4 de setembro de 2013

Gamay também é uva nobre

Palestra da Inter Beaujolais para promoção dos vinhos Beaujolais no Brasil


A ABS Campinas SBSomm, em parceria com a Inter Beaujolais, realizou nesta semana uma degustação dirigida para apresentar as 12 Denominações de Origem da região do Beaujolais. Inter Beaujolais é uma associação dos produtores e comerciantes de vinho, responsável, de uma lado, por regulamentar e fiscalizar a produção da região, e de outro, promover o produto em outros mercados. A apresentação foi realizada pelo senhor Anthony Collet, diretor de marketing da associação.

Além do Beaujolais Nouveau

Esta região é mais famosa pelo Beaujolais Nouveau, um vinho que, acompanhado de uma estratégia de marketing bem sucedida, virou um sucesso de vendas em todo o mundo. Porém trouxe consigo uma má reputação, já que é um vinho simples, que se deteriora rapidamente, e por isso não é bem cotado pelos principais críticos de vinho.

Uva Gamay *
O foco da Inter Beaujolais é mostrar que a região não tem apenas Beaujolais Nouveau; que eles também têm vinhos complexos, de guarda; que a Gamay também é uma uva nobre; e que a produção de Beaujolais não é uma produção industrial.

Para defenderem suas afirmações, eles têm fatos concretos. Estudos ampelográficos determinaram que a Gamay é um cruzamento espontâneo (ocorreu sem interferência humana) entre Gouais Blanc e Pinot Noir, assim como a Chardonnay. Ou seja, irmã da Chardonnay, e filha da Pinot Noir, ela tem os genes das uvas nobres. Ela teria, portanto, plena capacidade de desenvolver características complexas, assim como a Pinot Noir. Diz-se que o Beaujolais, com a idade, ele 'pinota', ou seja, adquire características de Pinot.

Além disso, Mr. Collet destaca que a região possui 2500 propriedades, com área média de 9,4ha, a colheita é sempre manual, e as poucas propriedades que usam máquinas, o fazem para tarefas como aragem, remoção de ervas (e provavelmente aplicação de defensivos agrícolas). Ele ainda ressaltou que o uso de carros de boi para arar a terra ainda é muito comum na região.

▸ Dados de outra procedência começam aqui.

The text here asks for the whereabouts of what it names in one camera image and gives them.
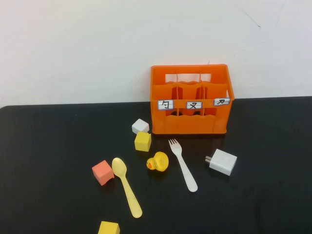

As 12 denominações de origem

Beaujolais é a terra da Gamay, que corresponde a 98% da produção local. É uma variedade de casca fina, por isso seus vinhos têm pouca estrutura e pouca matéria corante. São frutados quando jovens, mas quando envelhecem, tendem a adquirir aromas de sous-bois (terra úmida, folhas úmidas). Se dividem em 3 famílias: Beaujolais, Beaujolais-Villages, e os 10 crus de Beaujolais.

Mapa das denominações *
A maior delas é a própria Beaujolais, que corresponde a 36% da produção da região, incluindo os nouveau, que são responsáveis pela metade disso. Sua área de abrangência se localiza principalmente à parte sul, e também nas planícies ao longo do Saône. O solo granítico é coberto por uma camada argilo-calcária.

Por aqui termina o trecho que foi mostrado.